Task instructions: An exact, line-by-line copy is needed, beginning at the line with "Outline the beige sneaker one." and ending at the last line of the listing below.
-*-*-
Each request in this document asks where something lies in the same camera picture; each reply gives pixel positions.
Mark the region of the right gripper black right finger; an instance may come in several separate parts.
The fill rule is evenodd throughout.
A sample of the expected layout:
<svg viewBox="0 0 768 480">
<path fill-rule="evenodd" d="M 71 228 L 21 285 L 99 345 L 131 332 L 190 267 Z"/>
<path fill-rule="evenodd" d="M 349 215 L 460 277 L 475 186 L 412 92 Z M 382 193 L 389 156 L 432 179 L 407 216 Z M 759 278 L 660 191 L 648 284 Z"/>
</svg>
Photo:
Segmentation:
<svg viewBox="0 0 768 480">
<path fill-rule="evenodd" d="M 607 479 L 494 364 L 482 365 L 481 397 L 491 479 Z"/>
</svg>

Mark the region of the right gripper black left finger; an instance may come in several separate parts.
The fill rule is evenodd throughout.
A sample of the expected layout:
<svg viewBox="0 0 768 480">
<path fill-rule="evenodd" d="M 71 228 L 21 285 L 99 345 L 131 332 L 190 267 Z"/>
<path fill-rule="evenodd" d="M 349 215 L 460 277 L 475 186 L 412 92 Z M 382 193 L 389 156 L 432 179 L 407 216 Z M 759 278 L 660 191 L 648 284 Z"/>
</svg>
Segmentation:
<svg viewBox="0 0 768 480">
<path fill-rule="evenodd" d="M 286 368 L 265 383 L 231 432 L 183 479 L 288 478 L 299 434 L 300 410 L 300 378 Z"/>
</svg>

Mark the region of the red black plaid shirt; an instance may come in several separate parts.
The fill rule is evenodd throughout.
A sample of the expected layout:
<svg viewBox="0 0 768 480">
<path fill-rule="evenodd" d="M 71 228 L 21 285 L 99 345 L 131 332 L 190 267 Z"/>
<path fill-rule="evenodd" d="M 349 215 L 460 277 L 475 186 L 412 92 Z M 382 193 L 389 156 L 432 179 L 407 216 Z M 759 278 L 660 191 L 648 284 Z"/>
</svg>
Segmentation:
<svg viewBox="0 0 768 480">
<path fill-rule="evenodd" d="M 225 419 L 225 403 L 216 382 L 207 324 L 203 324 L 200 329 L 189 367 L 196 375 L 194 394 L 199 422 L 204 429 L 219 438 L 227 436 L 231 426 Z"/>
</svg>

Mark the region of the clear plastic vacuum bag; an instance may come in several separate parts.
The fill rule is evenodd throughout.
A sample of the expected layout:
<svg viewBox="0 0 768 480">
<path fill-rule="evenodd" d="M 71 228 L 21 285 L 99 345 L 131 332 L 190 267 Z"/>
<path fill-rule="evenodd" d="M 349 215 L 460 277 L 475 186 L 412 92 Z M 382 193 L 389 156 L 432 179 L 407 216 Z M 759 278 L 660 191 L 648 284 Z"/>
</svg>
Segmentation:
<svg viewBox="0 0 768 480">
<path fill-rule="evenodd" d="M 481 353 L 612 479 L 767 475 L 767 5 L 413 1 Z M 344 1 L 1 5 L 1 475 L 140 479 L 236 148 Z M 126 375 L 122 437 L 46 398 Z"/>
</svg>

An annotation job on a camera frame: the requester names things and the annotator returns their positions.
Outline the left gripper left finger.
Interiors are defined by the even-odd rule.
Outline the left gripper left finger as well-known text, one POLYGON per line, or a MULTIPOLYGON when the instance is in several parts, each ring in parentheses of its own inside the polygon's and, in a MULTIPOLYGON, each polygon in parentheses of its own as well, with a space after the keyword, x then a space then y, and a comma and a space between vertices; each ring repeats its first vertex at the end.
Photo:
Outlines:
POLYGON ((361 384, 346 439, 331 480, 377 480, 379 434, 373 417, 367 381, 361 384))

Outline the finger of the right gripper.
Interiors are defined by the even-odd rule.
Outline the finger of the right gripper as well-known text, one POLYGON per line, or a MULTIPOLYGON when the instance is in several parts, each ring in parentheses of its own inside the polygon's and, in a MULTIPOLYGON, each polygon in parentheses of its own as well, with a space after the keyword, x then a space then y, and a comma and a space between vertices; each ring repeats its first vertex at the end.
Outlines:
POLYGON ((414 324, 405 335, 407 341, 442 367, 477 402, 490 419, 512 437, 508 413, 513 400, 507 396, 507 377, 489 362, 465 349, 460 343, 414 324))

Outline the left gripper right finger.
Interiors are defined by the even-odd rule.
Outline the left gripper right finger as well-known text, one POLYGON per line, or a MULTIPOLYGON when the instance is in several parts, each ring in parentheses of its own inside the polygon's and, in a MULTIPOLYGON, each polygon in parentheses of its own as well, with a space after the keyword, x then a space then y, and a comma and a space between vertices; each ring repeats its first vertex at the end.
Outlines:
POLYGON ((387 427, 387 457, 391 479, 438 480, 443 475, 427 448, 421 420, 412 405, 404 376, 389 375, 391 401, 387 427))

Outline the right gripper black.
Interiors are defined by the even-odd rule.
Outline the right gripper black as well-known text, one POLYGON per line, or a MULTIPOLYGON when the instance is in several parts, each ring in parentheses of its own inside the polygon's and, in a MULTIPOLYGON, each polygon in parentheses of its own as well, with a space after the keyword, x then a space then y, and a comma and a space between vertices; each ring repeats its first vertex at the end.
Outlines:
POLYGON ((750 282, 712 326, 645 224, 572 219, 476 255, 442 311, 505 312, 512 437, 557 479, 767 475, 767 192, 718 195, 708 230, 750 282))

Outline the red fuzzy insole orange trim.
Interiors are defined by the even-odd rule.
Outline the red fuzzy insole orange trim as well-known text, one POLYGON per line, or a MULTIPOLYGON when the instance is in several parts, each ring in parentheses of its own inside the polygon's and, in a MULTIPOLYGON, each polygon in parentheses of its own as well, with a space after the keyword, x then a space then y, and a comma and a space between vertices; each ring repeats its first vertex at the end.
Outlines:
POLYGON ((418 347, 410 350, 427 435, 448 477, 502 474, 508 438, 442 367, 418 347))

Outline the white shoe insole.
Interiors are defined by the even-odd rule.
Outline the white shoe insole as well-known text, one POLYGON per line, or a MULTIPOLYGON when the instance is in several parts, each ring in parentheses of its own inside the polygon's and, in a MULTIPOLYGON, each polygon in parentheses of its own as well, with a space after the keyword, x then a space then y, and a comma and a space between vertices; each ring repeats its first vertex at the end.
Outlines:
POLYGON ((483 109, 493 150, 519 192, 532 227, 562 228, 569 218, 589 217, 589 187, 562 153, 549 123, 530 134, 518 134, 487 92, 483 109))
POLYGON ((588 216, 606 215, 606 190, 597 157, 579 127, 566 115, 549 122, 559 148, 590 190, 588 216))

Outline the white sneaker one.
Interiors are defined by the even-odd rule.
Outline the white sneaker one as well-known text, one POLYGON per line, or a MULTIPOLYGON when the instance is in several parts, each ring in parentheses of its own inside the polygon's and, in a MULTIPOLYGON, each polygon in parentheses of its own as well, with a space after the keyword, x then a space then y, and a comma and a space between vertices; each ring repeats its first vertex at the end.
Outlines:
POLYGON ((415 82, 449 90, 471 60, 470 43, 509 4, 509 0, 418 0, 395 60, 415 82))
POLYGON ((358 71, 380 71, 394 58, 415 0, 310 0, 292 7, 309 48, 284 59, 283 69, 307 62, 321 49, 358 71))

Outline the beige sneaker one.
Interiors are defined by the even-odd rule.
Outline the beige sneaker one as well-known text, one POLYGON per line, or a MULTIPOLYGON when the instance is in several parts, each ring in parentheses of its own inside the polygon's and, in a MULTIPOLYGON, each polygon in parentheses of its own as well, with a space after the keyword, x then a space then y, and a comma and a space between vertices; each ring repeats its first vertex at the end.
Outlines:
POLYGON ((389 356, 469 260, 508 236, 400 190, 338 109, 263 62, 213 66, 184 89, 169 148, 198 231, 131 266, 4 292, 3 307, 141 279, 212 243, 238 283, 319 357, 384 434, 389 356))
-*-*-
Task output:
Outline the beige sneaker one.
Interiors are defined by the even-odd rule.
Outline the beige sneaker one as well-known text, one POLYGON per line, or a MULTIPOLYGON when the instance is in several parts, each ring in parentheses of its own inside the polygon's and, in a MULTIPOLYGON, each polygon in parentheses of its own as well, with a space after the keyword, x then a space then y, and a comma and a space between vertices; each ring repeats its first vertex at the end.
Outlines:
POLYGON ((389 356, 469 260, 508 236, 400 190, 338 109, 263 62, 213 66, 184 89, 169 148, 198 231, 131 266, 4 292, 3 307, 141 279, 212 243, 238 283, 319 357, 384 434, 389 356))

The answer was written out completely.